**Data excerpt**:
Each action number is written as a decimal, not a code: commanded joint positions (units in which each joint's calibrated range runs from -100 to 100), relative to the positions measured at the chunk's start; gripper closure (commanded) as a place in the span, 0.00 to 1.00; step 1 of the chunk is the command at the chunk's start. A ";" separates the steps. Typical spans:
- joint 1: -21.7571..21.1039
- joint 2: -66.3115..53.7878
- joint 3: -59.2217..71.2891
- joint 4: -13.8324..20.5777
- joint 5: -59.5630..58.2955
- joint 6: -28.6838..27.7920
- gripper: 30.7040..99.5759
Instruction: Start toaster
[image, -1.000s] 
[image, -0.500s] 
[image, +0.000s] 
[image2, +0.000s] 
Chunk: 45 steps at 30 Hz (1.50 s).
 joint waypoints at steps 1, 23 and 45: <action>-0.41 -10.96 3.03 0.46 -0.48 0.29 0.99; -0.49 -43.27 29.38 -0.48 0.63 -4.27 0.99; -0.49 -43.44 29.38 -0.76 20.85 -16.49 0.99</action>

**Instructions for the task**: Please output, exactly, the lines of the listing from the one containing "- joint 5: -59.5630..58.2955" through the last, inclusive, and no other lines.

**Solution to the problem**:
- joint 5: -59.5630..58.2955
- joint 6: -28.6838..27.7920
- gripper: 30.7040..99.5759
Instruction: Start toaster
[image, -1.000s] 
[image, -0.500s] 
[image, +0.000s] 
[image2, +0.000s] 
Chunk: 45 steps at 30 Hz (1.50 s).
 joint waypoints at steps 1, 23 and 45: <action>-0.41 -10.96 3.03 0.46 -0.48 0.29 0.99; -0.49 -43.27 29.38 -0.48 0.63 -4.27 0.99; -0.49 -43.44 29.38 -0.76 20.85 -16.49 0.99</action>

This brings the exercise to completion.